Task prompt »
Reproduce the material that follows, please, but only from its first line to the line containing "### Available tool", inclusive.

*** Study material Section Begins ***

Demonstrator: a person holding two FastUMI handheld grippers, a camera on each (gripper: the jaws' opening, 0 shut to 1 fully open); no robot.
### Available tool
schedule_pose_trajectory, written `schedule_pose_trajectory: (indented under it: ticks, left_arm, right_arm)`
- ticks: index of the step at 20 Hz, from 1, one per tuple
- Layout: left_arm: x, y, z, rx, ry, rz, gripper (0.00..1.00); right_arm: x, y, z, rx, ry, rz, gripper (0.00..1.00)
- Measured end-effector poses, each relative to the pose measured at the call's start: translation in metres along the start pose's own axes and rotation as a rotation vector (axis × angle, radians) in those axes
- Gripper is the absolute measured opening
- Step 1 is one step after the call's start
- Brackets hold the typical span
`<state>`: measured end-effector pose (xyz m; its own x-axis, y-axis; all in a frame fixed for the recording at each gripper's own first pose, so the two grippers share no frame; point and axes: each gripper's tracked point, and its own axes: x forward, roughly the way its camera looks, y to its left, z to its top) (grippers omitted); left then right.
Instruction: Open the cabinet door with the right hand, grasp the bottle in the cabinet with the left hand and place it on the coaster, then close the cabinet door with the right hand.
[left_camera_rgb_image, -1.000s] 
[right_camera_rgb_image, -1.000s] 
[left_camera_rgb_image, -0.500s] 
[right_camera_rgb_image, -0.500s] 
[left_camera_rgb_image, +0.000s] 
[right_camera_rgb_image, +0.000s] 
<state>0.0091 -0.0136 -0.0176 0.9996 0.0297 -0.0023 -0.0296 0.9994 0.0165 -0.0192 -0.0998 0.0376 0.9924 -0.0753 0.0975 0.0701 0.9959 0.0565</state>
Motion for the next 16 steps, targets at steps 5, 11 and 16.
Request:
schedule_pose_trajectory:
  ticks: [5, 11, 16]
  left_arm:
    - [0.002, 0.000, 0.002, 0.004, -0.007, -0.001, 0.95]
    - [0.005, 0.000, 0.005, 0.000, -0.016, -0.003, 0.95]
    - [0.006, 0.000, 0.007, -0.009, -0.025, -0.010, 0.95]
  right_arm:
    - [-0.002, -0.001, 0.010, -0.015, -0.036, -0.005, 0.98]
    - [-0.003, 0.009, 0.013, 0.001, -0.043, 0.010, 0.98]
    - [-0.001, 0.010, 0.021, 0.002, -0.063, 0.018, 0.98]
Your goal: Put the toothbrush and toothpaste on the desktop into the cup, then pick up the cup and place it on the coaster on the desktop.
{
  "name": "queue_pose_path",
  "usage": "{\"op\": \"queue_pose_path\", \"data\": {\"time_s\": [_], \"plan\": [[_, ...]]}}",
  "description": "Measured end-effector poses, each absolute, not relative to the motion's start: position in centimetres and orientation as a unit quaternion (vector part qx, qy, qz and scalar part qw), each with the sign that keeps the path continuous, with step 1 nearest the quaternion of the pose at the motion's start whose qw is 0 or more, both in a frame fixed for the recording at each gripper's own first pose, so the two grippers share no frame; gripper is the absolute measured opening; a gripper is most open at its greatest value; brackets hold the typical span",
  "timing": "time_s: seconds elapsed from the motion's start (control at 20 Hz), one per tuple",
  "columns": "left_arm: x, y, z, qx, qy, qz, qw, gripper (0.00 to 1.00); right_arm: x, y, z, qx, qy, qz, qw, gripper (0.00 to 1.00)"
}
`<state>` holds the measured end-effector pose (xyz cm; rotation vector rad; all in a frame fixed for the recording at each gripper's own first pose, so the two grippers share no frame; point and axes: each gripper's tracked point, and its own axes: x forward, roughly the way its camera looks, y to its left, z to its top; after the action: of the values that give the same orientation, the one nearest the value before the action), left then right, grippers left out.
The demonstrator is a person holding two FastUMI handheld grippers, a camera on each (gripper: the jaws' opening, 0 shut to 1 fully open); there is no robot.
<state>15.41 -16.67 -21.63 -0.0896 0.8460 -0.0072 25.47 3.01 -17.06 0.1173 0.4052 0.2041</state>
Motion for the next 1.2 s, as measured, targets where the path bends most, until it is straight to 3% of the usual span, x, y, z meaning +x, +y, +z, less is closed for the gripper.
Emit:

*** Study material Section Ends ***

Output »
Demonstrator: a person holding two FastUMI handheld grippers, a camera on each (gripper: the jaws' opening, 0 shut to 1 fully open); no robot.
### Available tool

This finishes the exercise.